■ PROBLEM TO SOLVE ■
The required output is the lines of the listing from the beginning through the line containing "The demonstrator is", each copied exactly, without any pictures.

■ MATERIAL PROVIDED ■
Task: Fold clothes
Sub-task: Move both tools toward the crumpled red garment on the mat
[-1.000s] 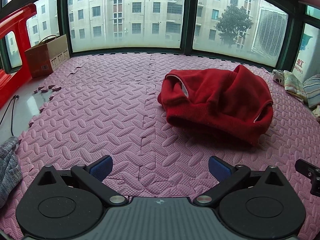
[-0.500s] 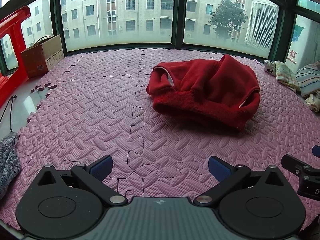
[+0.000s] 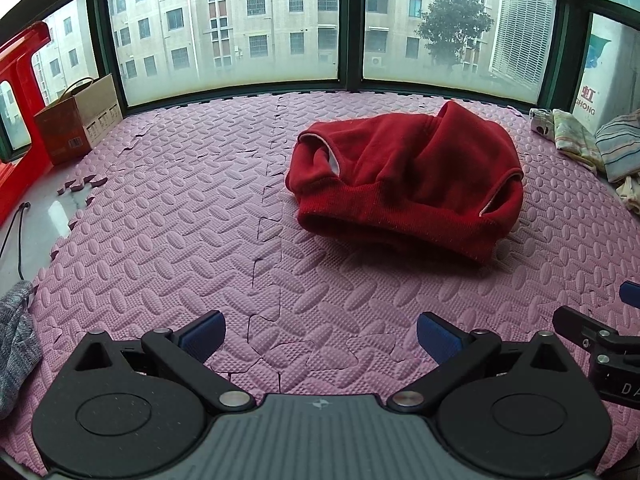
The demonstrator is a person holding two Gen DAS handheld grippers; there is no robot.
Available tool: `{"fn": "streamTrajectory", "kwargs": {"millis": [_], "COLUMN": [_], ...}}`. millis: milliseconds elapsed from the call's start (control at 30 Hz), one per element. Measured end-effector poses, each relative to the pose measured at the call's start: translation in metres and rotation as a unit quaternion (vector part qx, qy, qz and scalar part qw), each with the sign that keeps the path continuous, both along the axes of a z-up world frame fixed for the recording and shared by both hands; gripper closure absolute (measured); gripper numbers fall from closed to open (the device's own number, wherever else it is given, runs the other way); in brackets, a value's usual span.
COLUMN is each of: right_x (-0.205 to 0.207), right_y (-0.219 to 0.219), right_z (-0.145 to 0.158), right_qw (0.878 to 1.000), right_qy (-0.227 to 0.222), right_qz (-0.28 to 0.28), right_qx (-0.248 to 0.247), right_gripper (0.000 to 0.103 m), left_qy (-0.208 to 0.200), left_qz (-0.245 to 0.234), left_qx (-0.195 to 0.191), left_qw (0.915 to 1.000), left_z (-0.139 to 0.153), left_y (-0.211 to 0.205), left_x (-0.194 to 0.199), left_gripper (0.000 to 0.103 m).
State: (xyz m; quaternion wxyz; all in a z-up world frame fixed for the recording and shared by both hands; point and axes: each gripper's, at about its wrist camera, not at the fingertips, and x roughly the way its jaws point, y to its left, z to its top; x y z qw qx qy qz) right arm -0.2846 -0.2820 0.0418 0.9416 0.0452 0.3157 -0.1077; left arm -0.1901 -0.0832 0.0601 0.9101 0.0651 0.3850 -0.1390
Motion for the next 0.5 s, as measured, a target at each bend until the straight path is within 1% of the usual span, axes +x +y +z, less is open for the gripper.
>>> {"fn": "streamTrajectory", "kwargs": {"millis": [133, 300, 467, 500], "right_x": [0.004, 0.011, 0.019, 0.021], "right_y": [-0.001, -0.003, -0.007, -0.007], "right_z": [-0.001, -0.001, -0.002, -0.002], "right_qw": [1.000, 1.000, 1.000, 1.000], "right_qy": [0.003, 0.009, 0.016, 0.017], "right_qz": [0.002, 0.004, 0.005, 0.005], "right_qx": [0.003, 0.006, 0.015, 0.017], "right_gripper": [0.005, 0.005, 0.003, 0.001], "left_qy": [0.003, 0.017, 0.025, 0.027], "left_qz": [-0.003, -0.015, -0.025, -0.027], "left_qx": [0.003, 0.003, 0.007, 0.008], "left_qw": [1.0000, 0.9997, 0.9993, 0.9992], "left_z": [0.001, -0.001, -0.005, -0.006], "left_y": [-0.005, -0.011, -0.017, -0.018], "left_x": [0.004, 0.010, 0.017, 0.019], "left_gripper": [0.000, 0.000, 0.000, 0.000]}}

■ TASK RESPONSE ■
Task: Fold clothes
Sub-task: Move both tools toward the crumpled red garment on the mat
[-1.000s] 
[-0.500s] 
[+0.000s] 
The demonstrator is a person holding two Gen DAS handheld grippers; there is no robot.

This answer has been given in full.